Alors, modestement, je me bornerai à essayer de découvrir, dans cette campagne, quelques coins insolites qui peuvent encore avoir un certain charme.
Ainsi, malgré la multiplicité des candidats, on découvre, miracle ! des partis politiques qui ont décidé de ne pas participer : c’est le cas du parti « républicain et gaulliste indépendant » qui se nomme « Debout la république ».
Si vous en ignoriez l’existence, on vous pardonnera aisément, car c’est le type même de parti dont on dit, selon l’expression populaire, qu’il tient son congrès dans une cabine téléphonique.
Mais là n’est pas l’originalité. En démocratie, il ne faut pas se moquer des tout petits partis : on sait en effet que parfois, des reports de voix infimes peuvent faire la différence entre la victoire et la défaite.
Or, Debout la République, présent dans l’Aude, a décidé, à la fois de ne pas participer et de s’abstenir de toute consigne de vote.
Mais on apprend dans un média narbonnais que son secrétaire départemental, lui, aurait pris parti personnellement de façon plus ou moins claire pour la liste de Frêche.
Qui ne représente pas, c’est évident, sa famille politique.
Résultat, les instances nationales ont suspendu le secrétaire départemental audois.
Décidément, les sanctions sont à la mode chez les responsables des partis politiques !
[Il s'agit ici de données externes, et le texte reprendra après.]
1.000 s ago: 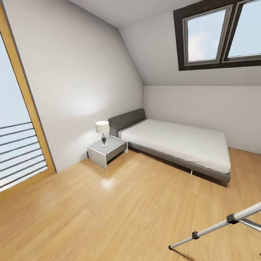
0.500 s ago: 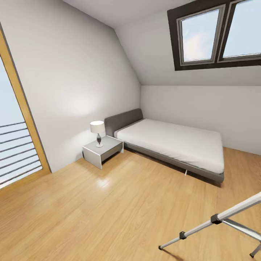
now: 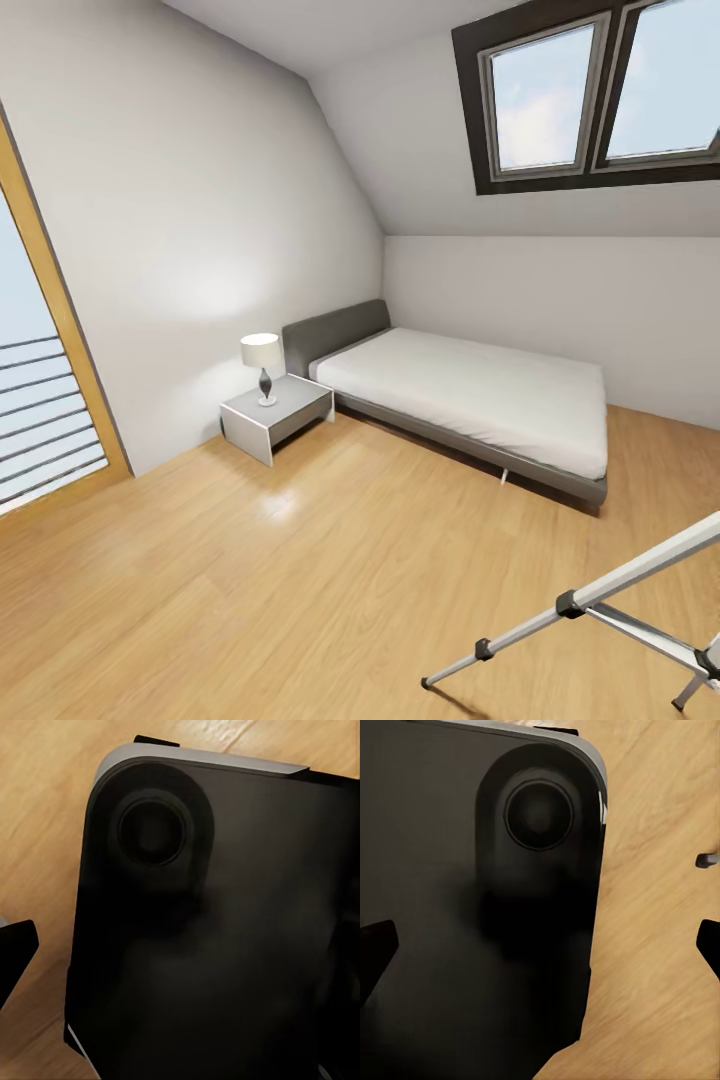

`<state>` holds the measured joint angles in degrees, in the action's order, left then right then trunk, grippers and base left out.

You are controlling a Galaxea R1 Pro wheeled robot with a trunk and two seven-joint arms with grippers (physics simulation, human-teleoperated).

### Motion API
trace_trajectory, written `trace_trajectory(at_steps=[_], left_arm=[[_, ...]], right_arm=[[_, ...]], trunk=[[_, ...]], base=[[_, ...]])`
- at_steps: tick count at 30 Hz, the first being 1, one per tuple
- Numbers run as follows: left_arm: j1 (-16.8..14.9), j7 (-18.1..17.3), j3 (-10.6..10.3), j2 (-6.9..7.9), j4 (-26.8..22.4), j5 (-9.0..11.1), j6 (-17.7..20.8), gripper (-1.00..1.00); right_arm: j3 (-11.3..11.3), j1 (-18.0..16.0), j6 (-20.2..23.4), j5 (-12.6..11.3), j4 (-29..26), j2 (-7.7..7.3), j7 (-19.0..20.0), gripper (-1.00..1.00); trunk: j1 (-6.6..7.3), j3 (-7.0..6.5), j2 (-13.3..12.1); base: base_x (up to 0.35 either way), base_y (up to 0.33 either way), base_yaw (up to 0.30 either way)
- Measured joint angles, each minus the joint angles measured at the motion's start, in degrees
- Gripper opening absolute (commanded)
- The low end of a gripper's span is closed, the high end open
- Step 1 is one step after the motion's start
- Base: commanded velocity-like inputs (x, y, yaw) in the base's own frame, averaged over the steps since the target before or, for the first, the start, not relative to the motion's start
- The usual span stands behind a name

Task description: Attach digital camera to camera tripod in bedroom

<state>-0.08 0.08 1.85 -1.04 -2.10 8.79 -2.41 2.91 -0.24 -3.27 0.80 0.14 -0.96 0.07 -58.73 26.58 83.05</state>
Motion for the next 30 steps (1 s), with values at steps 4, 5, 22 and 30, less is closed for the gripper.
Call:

C’est à la fois compréhensible quant à la discipline exigée dans ces partis, même numériquement très faibles, mais amusant quant aux circonstances.
« Debout la République » se dit républicain, gaulliste et indépendant. Mais il n’apprécie guère les militants à l’esprit indépendant.
Le mot d’ordre n’est plus « Debout le République » ; pour le militant qui aboie trop fort, c’est « couché ! à la niche ! »
Tant pis si Dieu ne reconnaît pas… les chiens.